Just in case you were in danger of forgetting, Google’s (GOOG) second-quarter earnings report last Thursday should remind you: It’s good to be out in front of the market, but as an investor you don’t want to be too far out in front.

I can pick a ton of holes in Google’s competitive position, and point out the challenges it faces over the next couple of years. But the market right now doesn’t want to hear about anything so far off.

The news that counts is that Google is producing great numbers from its current dominance of the Internet search space:

  • For the second quarter, Google reported earnings of $8.74 a share (excluding one-time items). That was 91 cents a share above the Wall Street consensus estimate of $7.83.
  • Net revenue (for Google you have to subtract the cost of acquiring traffic from the revenue the traffic brings in) climbed 26% from the second quarter of 2010, to $9.03 billion. Wall Street was looking for $8.63 billion.
  • Operating income grew to $3.32 billion for the quarter, from $2.67 billion in the second quarter of 2010.

Analysts who dinged the company last quarter for rising costs were relatively quiet on that front this time around, even though operating expenses climbed 49% from last year. Operating expenses increased to 33% of revenue, from 29% of revenue in the second quarter of 2010.

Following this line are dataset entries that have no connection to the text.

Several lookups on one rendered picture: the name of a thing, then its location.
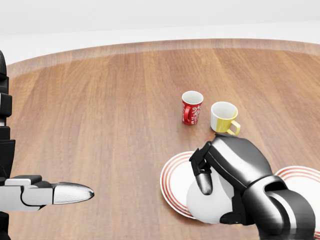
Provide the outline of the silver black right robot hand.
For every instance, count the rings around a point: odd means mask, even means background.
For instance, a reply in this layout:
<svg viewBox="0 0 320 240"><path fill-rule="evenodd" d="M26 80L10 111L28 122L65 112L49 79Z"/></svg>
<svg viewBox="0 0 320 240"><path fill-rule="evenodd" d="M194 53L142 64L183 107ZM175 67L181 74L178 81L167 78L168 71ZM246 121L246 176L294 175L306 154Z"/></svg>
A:
<svg viewBox="0 0 320 240"><path fill-rule="evenodd" d="M211 195L213 191L211 169L232 185L232 211L221 216L221 224L255 224L242 203L242 195L250 184L272 176L273 173L268 160L252 142L218 133L214 140L198 148L189 161L195 176L194 181L203 195Z"/></svg>

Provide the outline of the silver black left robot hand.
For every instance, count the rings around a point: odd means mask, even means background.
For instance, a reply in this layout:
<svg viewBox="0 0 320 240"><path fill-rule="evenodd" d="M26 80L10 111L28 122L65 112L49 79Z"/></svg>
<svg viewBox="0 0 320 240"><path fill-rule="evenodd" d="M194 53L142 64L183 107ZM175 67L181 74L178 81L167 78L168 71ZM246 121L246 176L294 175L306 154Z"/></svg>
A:
<svg viewBox="0 0 320 240"><path fill-rule="evenodd" d="M47 205L75 204L90 200L94 191L71 182L49 183L41 175L11 177L16 141L11 139L7 118L12 115L13 98L9 95L9 77L0 50L0 240L11 240L9 212L38 211Z"/></svg>

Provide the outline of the white and yellow mug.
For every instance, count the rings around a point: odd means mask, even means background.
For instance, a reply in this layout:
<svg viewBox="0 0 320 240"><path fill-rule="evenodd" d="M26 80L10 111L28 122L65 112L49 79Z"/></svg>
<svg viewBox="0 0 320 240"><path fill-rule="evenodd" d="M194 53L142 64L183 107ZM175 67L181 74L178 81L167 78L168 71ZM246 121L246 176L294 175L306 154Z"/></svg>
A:
<svg viewBox="0 0 320 240"><path fill-rule="evenodd" d="M211 108L210 127L216 133L228 133L237 136L241 125L236 122L238 109L235 105L226 101L215 102Z"/></svg>

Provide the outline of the white plate with red rings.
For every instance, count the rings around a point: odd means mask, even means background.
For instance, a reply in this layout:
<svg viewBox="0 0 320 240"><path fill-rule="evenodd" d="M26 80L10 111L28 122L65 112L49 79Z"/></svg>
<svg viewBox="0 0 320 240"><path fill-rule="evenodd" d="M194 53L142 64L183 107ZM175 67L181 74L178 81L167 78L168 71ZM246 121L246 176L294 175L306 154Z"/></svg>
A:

And recent criticism that the company was throwing too much cash at too many ideas was also muted. The focus was on things that are working—the Android operating system and the Chrome browser—and not on things, like the company’s effort to develop a driverless car, that have drawn attention in recent quarters as signs that the company lacks discipline.

But that’s what happens when a company reports earnings that kill on analysts’ favorite metrics. The company’s 32% gain in quarterly revenue was a faster growth rate than the global search market as a whole.

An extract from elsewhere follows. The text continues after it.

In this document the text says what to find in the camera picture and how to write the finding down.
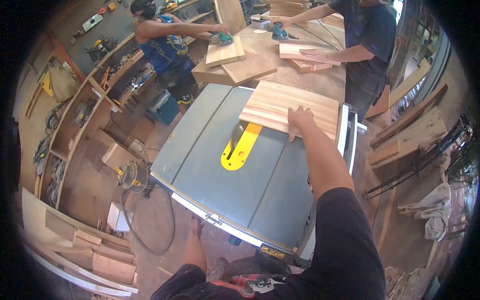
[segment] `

Given that Google’s market share for search held steady this quarter, the increase in revenue was a sign that Google was converting more of its traffic into dollars. For core search and YouTube, paid clicks grew by 18% from the second quarter of 2010.

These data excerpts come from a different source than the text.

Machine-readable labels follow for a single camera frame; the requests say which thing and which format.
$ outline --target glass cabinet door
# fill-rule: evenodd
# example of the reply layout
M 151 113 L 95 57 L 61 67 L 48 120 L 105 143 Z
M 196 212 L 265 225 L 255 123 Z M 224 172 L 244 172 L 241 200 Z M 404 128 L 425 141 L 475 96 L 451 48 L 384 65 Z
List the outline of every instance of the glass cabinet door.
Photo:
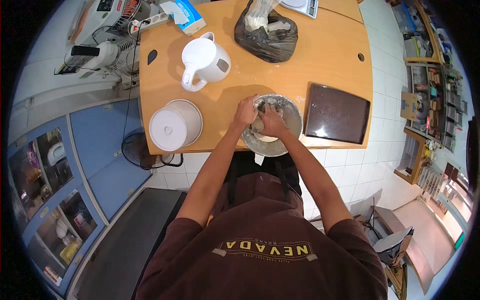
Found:
M 32 219 L 39 208 L 72 179 L 72 170 L 63 148 L 60 128 L 26 143 L 9 159 L 13 184 L 18 194 L 14 206 Z
M 97 224 L 77 190 L 45 217 L 28 244 L 33 261 L 57 286 Z

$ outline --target man
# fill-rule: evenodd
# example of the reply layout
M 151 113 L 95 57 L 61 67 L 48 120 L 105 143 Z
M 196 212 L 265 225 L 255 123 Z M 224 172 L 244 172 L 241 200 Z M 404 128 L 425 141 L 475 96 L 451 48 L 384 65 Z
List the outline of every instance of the man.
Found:
M 244 160 L 230 165 L 240 134 L 257 116 L 257 96 L 240 101 L 149 262 L 136 298 L 387 299 L 380 260 L 362 225 L 352 219 L 322 165 L 271 107 L 258 112 L 261 134 L 279 138 L 289 155 L 266 157 L 268 171 L 264 161 L 247 175 Z M 295 166 L 326 235 L 303 217 L 301 191 L 292 186 L 299 180 L 296 169 L 296 180 L 291 172 Z

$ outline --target black plastic bag
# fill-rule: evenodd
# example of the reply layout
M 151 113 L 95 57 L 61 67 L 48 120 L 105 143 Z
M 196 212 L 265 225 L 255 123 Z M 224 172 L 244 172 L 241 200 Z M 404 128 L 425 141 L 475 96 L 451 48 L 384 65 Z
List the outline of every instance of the black plastic bag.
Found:
M 260 27 L 249 32 L 245 29 L 245 15 L 252 3 L 253 0 L 248 2 L 237 24 L 235 24 L 235 41 L 251 54 L 267 62 L 283 62 L 289 60 L 295 51 L 299 37 L 297 24 L 291 19 L 277 13 L 275 10 L 272 10 L 268 14 L 268 23 L 270 24 L 276 21 L 289 23 L 289 30 L 278 29 L 270 31 L 267 34 L 267 32 Z

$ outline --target electric fan
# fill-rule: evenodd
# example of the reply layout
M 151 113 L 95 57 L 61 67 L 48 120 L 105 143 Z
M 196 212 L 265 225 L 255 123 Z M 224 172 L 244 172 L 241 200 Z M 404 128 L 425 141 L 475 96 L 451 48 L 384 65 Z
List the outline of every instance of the electric fan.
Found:
M 121 151 L 130 163 L 144 170 L 163 166 L 179 167 L 183 163 L 183 154 L 180 154 L 180 163 L 178 164 L 171 163 L 174 154 L 151 155 L 148 151 L 145 131 L 142 128 L 133 130 L 125 136 L 121 144 Z

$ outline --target dark brown tray
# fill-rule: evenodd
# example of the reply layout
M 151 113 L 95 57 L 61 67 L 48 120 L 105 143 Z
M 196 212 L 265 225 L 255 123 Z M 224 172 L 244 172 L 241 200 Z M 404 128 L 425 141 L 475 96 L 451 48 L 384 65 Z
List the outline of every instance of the dark brown tray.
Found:
M 305 135 L 362 144 L 370 102 L 358 96 L 312 84 Z

That’s an impressive number to analysts who have been fretting at the valuations of Internet companies like LinkedIn (LNKD), and wondering if these companies could turn traffic into revenue.

All that said, from a longer-term perspective this wasn’t the greatest quarter for Google. The company lost a bidding war against the Rockstar Bidco consortium to buy 6,000 patents that once belonged to Nortel Networks.

This follows Google’s loss of another patent auction last year, for 882 patents owned by Novell. The winning consortium in each case included Apple (AAPL) and Microsoft (MSFT).

The losses point to a troubling weakness at Google: the company owns just 600 patents in the United States, compared to Apple’s 4,000 and Microsoft’s 17,000. That wouldn’t be a big deal, except that a number of critical Android phone makers have lost recent patent battles, either to Microsoft or Apple.

Take the case of HTC, the Android phone maker. Microsoft signed a licensing agreement with HTC last year, and now collects $5 for every Android phone HTC sells. Microsoft has sold licenses to four other Android phone makers in the last month or so.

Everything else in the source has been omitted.